Activity: Show every line of the data that includes the word "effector".

==============================

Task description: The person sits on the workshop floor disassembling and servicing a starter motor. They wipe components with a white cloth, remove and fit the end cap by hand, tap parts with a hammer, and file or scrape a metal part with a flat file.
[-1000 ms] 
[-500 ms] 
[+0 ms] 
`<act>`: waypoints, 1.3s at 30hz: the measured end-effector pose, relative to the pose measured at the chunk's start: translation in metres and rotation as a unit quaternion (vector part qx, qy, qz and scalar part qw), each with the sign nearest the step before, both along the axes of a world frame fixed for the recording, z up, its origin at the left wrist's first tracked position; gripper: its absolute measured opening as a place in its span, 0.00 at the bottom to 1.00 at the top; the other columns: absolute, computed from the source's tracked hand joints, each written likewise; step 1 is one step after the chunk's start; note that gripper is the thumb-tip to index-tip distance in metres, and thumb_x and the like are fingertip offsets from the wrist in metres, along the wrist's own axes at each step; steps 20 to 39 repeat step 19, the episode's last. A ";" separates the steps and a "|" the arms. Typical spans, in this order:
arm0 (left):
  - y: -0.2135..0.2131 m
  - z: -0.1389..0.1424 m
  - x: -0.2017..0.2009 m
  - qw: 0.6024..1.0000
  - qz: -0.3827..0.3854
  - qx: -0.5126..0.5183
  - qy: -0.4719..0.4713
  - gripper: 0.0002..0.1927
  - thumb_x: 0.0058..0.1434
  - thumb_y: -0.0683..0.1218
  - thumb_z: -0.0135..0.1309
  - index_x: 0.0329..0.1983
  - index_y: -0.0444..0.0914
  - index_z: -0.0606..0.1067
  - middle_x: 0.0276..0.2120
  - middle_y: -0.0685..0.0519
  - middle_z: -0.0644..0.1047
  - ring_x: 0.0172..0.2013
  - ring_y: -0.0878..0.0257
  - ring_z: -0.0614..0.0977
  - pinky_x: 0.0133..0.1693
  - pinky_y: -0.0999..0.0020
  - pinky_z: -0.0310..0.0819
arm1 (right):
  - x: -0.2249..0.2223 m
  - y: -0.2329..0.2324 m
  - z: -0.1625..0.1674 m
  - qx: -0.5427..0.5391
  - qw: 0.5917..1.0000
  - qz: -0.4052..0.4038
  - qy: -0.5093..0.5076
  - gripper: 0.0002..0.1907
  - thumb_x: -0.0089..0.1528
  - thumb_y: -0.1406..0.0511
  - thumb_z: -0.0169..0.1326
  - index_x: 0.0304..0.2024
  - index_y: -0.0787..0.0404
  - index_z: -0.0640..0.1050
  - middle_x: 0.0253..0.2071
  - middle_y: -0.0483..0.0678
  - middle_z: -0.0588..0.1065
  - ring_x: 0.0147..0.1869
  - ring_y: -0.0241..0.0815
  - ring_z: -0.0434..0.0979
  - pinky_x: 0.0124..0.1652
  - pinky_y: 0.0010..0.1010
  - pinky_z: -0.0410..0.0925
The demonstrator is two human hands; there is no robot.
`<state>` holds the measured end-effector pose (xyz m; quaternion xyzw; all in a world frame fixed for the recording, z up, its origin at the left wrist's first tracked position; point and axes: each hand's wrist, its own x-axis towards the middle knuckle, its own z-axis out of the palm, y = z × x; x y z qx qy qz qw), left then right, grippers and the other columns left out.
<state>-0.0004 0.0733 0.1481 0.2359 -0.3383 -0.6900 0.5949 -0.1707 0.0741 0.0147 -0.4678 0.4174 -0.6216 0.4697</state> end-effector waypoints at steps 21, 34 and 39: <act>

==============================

Response:
`<act>`: waypoints, 1.3s at 30hz: the measured end-effector pose, relative to the pose measured at the chunk's start: translation in metres and rotation as a unit quaternion (vector part qx, qy, qz and scalar part qw), each with the sign nearest the step before, both along the axes of a world frame fixed for the recording, z up, its origin at the left wrist's first tracked position; gripper: its absolute measured opening as a place in its span, 0.00 at the bottom to 1.00 at the top; the other columns: absolute, computed from the source's tracked hand joints, each written likewise; step 1 is one step after the chunk's start; note that gripper is the thumb-tip to index-tip distance in metres, and thumb_x and the like are fingertip offsets from the wrist in metres, along the wrist's own axes at each step; steps 20 to 39 repeat step 19, the episode's last. A ";" separates the steps and a "|" the arms. Typical spans, in this order:
`<state>` holds the measured end-effector pose (xyz m; quaternion xyzw; all in a world frame fixed for the recording, z up, its origin at the left wrist's first tracked position; point and axes: each hand's wrist, its own x-axis towards the middle knuckle, its own z-axis out of the palm, y = z × x; x y z qx qy qz qw), left then right, grippers and the other columns left out.
<state>-0.0004 0.0733 0.1481 0.2359 -0.3383 -0.6900 0.5949 -0.1707 0.0741 0.0147 -0.4678 0.4174 -0.6216 0.4697</state> end-effector waypoints at steps 21, 34 and 39: <act>

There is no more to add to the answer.